El hombre de la ermita (A la memoria de Gregorio Peláez)




En el lateral del Santuario del Rocío que da al Real de la Aldea, en los bancos más cercanos a la sacristía, siempre lo veía sentado, en silencio, como guardián voluntario de la Santísima Virgen, como mano derecha de cualquiera de los Santeros, como fiel enamorado de su Patrona a la que tenía a un paseo de su casa de la calle Romería, y a la que visitaba aunque cayeran granizos sobre la arena.

Lo mismo daba que luciera el sol o que las nubes tiñeran de negro el cielo marismeño. No importaba si los flamencos vivían su época migratoria, si las golondrinas iban y venían buscando qué llevar de comer a sus polluelos o que la marisma estuviera hasta el borde de agua o agrietada por la sequía. Allí, junto a la Virgen del Rocío, estaba Goro.

No sabría decir el motivo, más siempre me llamó la atención su presencia, que para muchos pudo pasar desapercibida, porque él no hacía nada para llamar la atención, pero a mí me daba paz verlo en la ermita.

Lo recuerdo de no sé cuántos años atrás, pero os puedo contar que todavía no existía periódico rociero, y tampoco había echado a andar el programa de televisión La Pará rociera.

Yo visitaba con frecuencia a la Virgen. Cuando entraba, me miraba, y hacía un gesto amable para saludarme.

Hace algo más de diecisiete años, hice una entrevista a Manuel Díaz, “Manolito el Santero”. Y Manolito le dijo: “Goro, voy un momento aquí al lado. Tú me avisas si hace falta algo”. Ese día supe que se llamaba Goro.

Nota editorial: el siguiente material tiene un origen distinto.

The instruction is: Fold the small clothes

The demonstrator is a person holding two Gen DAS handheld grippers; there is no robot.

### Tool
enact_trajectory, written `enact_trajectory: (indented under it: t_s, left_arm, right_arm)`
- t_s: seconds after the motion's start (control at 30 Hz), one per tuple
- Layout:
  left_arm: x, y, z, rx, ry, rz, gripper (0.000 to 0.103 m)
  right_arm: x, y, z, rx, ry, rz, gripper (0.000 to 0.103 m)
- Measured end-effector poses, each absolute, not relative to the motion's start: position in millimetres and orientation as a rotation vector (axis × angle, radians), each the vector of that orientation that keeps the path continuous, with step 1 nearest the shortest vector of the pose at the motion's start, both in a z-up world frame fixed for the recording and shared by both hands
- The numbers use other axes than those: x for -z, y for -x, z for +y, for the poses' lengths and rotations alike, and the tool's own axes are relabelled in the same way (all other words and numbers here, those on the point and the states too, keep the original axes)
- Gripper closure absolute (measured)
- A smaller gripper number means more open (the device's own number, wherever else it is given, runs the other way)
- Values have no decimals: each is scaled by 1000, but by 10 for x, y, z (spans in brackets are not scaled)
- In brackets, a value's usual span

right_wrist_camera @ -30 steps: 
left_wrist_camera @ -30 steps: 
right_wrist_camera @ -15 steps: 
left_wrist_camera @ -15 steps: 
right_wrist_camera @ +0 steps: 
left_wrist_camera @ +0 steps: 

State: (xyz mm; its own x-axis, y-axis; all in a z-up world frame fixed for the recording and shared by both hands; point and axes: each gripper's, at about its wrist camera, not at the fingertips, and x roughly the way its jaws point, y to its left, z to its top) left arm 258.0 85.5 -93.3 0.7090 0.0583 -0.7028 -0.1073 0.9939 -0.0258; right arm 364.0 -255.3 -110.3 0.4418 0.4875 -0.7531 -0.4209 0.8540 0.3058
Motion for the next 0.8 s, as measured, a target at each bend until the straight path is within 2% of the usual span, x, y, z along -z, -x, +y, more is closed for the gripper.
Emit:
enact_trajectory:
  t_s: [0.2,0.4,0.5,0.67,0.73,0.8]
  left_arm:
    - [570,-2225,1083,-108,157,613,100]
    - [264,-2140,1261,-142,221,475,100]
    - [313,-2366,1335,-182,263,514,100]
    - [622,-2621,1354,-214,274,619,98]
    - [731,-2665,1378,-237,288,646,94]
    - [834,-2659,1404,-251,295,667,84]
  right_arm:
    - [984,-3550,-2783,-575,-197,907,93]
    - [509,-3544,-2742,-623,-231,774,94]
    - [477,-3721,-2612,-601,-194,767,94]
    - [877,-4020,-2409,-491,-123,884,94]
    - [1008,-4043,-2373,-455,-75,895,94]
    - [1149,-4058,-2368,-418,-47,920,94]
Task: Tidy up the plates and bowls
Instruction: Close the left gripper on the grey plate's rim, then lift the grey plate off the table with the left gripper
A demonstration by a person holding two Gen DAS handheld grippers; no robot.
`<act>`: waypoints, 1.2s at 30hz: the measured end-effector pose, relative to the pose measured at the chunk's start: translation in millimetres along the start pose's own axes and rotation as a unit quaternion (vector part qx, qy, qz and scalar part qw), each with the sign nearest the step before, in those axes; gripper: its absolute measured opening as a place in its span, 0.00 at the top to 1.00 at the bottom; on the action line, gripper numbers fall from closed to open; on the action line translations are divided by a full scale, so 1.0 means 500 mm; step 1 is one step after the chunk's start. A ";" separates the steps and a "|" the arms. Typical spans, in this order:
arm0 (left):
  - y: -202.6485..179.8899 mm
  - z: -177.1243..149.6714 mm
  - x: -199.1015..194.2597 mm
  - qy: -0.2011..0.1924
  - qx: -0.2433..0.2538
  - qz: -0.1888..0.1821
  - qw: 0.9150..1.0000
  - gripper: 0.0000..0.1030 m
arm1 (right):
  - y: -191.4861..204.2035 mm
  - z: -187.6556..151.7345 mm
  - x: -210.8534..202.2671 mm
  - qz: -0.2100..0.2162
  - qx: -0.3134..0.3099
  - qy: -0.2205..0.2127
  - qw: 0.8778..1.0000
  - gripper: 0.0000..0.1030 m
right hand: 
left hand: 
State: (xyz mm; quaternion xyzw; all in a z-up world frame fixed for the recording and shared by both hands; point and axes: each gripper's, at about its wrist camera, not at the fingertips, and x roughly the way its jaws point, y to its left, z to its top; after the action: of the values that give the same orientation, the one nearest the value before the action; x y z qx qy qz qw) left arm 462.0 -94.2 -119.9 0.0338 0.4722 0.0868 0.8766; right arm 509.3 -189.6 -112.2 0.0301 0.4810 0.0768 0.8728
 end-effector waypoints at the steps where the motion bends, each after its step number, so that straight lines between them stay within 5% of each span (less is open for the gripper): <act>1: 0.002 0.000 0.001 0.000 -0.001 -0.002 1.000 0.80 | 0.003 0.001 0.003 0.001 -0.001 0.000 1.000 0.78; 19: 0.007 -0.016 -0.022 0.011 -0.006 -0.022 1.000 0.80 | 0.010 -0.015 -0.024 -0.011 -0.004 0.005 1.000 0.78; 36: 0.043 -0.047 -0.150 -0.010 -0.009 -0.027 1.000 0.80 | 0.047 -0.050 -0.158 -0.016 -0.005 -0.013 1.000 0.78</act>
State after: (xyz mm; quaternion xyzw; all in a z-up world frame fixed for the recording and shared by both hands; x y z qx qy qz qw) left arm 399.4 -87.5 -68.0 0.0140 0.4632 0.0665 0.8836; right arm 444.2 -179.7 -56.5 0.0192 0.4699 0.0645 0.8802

Con el paso del tiempo, su pelo se fue volviendo blanco y, un día, se me acercó para decirme que me había visto en el programa y que se había emocionado con uno de los invitados. Se lo agradecí mucho y, de manera espontánea, le comenté: “Cuánto me gustaría entrevistarlo a usted”.

No os podéis imaginar lo nervioso que se puso con la propuesta. Titubeaba, decía que qué iba a contar él y que se sentía muy poca cosa como para ser invitado al programa. Le di mi teléfono por si cambiaba de opinión. Y al despedirnos ese día le dije: “Goro, creo que la Virgen se sentiría muy feliz si aceptara la invitación”.

Pocos días después recibí su llamada, con los mismos nervios, pero aceptando el reto porque “le había dado que pensar la frase de hacer feliz a la Virgen”.

Desde ese día y hasta que se produjo la entrevista, me estuvo llamando a diario para decirme que conforme pasaba el tiempo él estaba más nervioso. Y nació una preciosa amistad entre esta humilde presentadora y redactora y “el hombre de la ermita”, como a mí me gustaba identificarlo.

Desprendía humildad y, en mi interior, pensaba cuántas cosas podría haber visto él en el Santuario, testigo de excepción de los que llegan a las plantas de la Virgen para presentar a un hijo recién nacido, para implorar salud, trabajo… Para los que lloran desconsolados sus penas ante Ella, para estar un ratito acompañándola, para entregarle un ramo de flores en acción de gracias o para rezar una pequeña oración antes de partir para el trabajo, para la casa... De todo eso sabía muy bien Gregorio y de todo ello me contó, hasta donde pudo, en el programa y, bastante más, cuando no había cámaras delante.

Todos los años me llamaba para felicitarme por mi Santo y por mi cumpleaños, para desearme una Feliz Navidad y posteriormente para que el año nuevo viniera lleno de lo mejor. A veces, me llamaba para interesarse, simplemente, por cómo estaba.

Creo que nos hemos admirado mutuamente y este pasado cuatro de febrero, cuando supe que había fallecido, me dio un vuelco el corazón, porque Goro, que hizo feliz en la tierra a la Virgen con su compañía, ahora va a ser feliz de la compañía eterna de la Virgen en el cielo.

Muchas veces le pedí que me tuviera presente de vez en cuando ante Ella. Él me sonreía y decía: “No te quepa duda. Lo hago siempre”. Y allí se quedaba él, y yo regresaba a mi tierra llena de paz y con la certeza de que, delante de nuestra Madre, había quien recordara mis oraciones.

Para mí siempre seguirá siendo “el hombre de la ermita”, aunque ahora haya partido a esa ermita que está en las marismas azules, alrededor de la que siguen revoloteando los vencejos, anidando las golondrinas, acudiendo las aves migratorias, descansando la marisma, y donde los inviernos nos parecen primaveras.

Gracias por tanto. Te voy a recordar siempre, Goro.